BEGIN

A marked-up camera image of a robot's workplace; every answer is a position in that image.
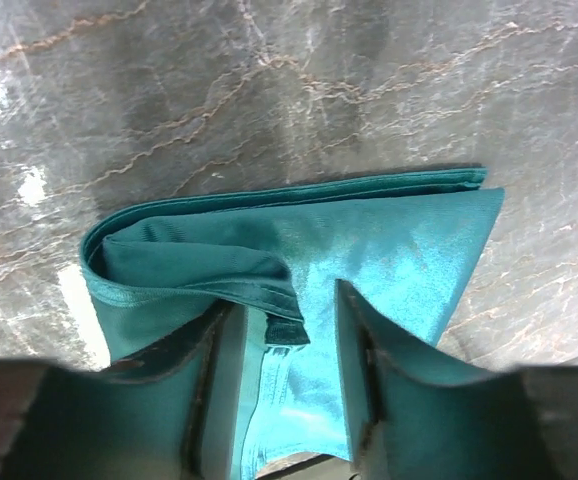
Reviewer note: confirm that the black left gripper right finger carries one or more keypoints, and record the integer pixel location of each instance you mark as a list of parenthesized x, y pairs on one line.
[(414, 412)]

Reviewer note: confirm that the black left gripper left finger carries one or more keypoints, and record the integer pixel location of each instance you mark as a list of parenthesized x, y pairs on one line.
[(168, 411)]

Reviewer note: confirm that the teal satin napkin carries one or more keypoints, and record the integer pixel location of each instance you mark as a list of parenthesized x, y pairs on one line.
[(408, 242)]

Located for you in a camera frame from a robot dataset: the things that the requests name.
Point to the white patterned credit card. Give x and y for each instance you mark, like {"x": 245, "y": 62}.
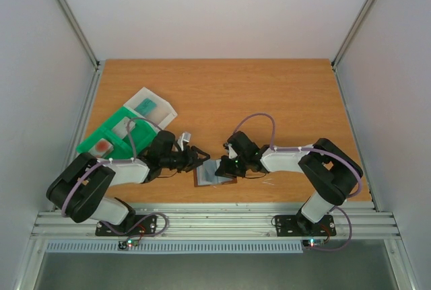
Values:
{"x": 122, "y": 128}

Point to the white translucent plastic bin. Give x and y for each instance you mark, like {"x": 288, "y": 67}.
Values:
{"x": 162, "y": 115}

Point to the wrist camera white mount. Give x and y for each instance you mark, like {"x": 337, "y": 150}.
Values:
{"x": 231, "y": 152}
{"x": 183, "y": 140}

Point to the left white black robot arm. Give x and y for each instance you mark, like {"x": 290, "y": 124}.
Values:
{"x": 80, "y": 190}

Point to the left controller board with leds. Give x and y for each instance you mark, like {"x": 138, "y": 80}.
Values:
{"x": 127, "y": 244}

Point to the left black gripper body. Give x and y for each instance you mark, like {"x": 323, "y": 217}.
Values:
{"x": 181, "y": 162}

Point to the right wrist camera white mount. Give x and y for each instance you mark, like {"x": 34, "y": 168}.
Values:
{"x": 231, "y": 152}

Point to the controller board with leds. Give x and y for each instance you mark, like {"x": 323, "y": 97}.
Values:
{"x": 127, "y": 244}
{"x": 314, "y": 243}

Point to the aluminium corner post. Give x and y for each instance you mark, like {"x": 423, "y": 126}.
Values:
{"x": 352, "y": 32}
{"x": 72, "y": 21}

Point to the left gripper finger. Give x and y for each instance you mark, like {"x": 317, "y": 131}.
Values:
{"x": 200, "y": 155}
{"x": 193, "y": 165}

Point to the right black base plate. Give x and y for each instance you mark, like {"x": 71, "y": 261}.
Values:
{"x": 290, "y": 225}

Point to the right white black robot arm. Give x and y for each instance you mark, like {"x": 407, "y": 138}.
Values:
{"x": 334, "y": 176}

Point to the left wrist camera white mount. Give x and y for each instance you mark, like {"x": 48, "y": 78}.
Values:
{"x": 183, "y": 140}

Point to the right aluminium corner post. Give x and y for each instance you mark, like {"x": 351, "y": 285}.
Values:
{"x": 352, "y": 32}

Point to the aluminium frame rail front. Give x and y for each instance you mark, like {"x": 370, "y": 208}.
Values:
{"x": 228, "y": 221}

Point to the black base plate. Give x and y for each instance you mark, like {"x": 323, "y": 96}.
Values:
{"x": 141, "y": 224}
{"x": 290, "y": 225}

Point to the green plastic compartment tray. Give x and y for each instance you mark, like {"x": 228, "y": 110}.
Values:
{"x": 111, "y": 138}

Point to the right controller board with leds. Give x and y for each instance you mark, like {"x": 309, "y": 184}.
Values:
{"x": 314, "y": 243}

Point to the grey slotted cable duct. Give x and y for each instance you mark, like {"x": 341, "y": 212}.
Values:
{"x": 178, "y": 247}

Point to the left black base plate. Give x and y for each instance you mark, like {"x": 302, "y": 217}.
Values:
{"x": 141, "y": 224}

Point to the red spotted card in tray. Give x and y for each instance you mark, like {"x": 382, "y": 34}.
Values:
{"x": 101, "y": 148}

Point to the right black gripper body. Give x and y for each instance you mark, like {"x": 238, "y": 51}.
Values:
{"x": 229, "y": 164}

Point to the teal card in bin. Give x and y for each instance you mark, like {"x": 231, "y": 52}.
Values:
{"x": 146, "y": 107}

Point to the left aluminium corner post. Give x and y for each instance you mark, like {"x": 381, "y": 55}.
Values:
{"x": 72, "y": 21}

END
BEGIN

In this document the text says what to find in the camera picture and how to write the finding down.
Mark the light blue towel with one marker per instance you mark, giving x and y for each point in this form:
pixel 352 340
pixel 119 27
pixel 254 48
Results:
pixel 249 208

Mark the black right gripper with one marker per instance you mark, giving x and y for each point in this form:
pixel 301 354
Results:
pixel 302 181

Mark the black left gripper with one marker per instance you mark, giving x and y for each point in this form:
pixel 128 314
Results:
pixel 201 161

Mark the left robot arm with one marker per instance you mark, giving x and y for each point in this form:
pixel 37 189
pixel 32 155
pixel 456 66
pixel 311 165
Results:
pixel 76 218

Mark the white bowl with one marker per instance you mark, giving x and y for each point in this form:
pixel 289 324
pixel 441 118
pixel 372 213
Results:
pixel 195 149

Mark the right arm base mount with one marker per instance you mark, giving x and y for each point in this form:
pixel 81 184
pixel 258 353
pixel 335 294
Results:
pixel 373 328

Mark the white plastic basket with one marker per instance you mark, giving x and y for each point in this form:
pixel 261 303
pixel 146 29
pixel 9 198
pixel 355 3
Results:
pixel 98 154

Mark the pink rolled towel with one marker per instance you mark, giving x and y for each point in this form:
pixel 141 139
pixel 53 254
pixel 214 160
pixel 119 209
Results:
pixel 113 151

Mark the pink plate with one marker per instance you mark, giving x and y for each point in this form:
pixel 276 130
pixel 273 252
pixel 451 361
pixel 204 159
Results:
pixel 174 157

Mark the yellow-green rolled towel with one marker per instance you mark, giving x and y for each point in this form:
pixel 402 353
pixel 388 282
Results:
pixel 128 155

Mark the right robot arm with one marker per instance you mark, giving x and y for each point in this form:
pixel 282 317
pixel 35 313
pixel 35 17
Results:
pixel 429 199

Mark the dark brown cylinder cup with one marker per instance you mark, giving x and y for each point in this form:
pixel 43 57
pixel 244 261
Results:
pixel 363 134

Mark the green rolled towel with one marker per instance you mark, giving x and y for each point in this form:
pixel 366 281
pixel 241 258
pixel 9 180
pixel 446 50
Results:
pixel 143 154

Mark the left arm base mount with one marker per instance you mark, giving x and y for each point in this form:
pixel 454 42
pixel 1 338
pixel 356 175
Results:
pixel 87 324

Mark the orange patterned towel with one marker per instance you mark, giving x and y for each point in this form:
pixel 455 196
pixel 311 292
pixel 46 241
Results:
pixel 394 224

END

## About this exercise
Copy out each line of the listing where the string "wrist" appears.

## Solution to the problem
Point to the wrist camera white mount. Give x and y for each instance you mark, like {"x": 337, "y": 150}.
Point to the right wrist camera white mount. Give x and y for each instance you mark, like {"x": 34, "y": 168}.
Point to the left wrist camera white mount. Give x and y for each instance you mark, like {"x": 48, "y": 78}.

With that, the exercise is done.